Teachers are often the first ones to ask the question. A child’s behavior issues can quickly disrupt a classroom. In most cases, the unruly student is sent to the principal’s office for the expected talking-to.

Except in Lake Havasu City. The “talking-to” is more likely a friendly conversation rather than a stern lecture.

That’s because administrators in the Lake Havasu Unified School District were trained in a summer session two years ago to look for signs of trauma in children. If trouble is discovered, resources are in place to help a child deal with toxic stress in their lives.

“In those situations, we have to start asking questions to find out if there’s a lot of stuff going on at home,” said Diana Asseier. She is the school district’s superintendent. “When there’s a pattern of extreme behaviors, there’s most always a problem at home that is affecting the child.”

The school district’s priority is to educate children. However, that expensive mission doesn’t have room in the budget to professionally counsel traumatized students. That’s why the district partners with Creason Counseling Center.

It’s a relatively new partnership that started after Interagency dissolved in 2018. Children in need get the expert help required during school hours.

In Havasu schools, disruptive behaviors at the elementary level can include getting up and walking around during class, angry outbursts, bullying, hitting other students or touching them inappropriately and being oppositional.

“They’ll say ‘no’ to everything a teacher is trying to do,” Asseier said.

Rooting out trauma is less difficult at the middle school level, she said. Identifying trauma in high school students is the hardest of all.

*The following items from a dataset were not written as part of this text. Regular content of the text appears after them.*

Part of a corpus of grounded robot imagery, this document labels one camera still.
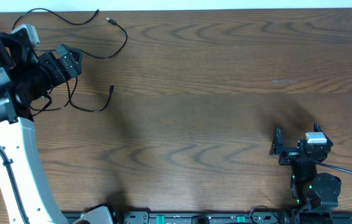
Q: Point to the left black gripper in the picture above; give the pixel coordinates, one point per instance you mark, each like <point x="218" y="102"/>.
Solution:
<point x="55" y="69"/>

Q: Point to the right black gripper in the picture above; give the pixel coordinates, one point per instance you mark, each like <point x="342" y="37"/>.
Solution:
<point x="290" y="154"/>

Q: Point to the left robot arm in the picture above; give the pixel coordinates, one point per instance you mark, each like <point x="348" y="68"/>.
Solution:
<point x="25" y="77"/>

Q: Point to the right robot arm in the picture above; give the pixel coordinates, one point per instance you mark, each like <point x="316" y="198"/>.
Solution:
<point x="316" y="193"/>

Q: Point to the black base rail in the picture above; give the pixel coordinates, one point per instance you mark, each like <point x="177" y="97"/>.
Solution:
<point x="259" y="214"/>

“It’s been my personal experience that high school students tend to sit stone-faced and you don’t know what they’re thinking. In middle school, you know how they feel – they’re very vocal and will tell you about it,” Asseier said. “At the elementary level, the kids have behavior and learning problems. For instance, (a troubled child) has never been able to focus, which makes it hard for him or her to learn how to read.”

The school district has three psychologists who are almost entirely devoted to completing assessments of special education students. However, each district school in Havasu has an intervention team to help troubled children.

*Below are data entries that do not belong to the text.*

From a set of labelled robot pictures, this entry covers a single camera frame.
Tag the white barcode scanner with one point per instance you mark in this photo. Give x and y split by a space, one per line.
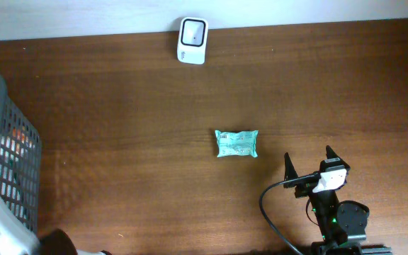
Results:
192 40

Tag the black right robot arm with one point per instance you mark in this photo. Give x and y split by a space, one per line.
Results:
341 223

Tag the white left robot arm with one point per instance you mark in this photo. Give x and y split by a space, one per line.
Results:
16 238

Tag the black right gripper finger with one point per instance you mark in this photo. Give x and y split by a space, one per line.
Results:
290 172
331 155

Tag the grey plastic basket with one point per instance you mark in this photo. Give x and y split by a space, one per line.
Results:
20 154

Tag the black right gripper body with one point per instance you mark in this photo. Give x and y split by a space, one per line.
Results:
322 204

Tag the mint green wipes packet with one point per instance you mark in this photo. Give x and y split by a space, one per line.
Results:
236 143

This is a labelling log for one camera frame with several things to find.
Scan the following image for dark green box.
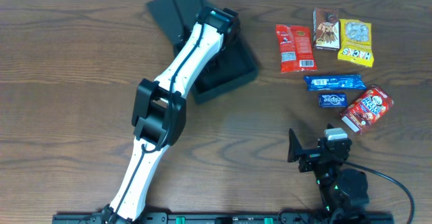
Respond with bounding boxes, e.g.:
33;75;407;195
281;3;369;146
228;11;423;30
146;0;259;104

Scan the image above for red Hello Panda box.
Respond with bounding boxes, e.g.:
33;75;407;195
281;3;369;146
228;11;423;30
341;85;394;134

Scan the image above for red Hacks candy bag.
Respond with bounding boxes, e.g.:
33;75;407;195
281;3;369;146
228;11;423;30
275;24;318;73

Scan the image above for brown Pocky box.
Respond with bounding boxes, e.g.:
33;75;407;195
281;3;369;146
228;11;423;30
313;7;340;51

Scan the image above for yellow Hacks candy bag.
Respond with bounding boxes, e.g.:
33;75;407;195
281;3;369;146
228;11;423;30
337;19;375;67

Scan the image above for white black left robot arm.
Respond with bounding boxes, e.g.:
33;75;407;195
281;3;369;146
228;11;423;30
101;7;240;223

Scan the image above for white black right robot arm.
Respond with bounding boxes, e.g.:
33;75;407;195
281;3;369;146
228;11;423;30
288;125;371;223

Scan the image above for blue Oreo cookie pack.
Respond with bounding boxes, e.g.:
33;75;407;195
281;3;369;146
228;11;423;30
304;74;367;91

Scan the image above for blue Eclipse mint tin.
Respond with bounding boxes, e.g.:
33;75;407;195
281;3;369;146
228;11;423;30
318;93;348;108

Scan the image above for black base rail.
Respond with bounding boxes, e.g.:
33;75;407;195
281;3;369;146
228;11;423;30
51;211;395;224

When problems are persistent, parents or guardians are consulted to identify possible causes. Those can be domestic issues such as violence, chaos, hostility, unpredictability, rejection or neglect. In some instances, the child is trying to cope with a toxic cocktail of two or more of those problems at home.

While the school district cannot repair a child’s home life, it can guide the student in a direction that teaches coping skills and resiliency.

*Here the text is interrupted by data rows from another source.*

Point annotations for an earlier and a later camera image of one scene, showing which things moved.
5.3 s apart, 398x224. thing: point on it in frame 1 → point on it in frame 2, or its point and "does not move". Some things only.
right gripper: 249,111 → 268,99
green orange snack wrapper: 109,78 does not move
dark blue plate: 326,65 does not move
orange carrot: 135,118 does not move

“We’ve used SAP for a long time. SAP stands for Student Assistance Program,” Asseier said. “We’ve seen the most benefit from it in our schools. If we intervene while the child is young, he or she has a better chance of successfully coping as they mature.”

The in-school meetings occur weekly and are provided by the Creason Counseling Center through the Havasu Community Health Foundation. The school district awards SAP a $20,000 grant every school year to help fund the program. SAP also receives tax credit dollars.

Currently, there are 200 district students enrolled in SAP, said Cami Castanon, the program’s coordinator. She and several facilitators meet with children each week to foster healing and teaching them how to deal with their own circumstances.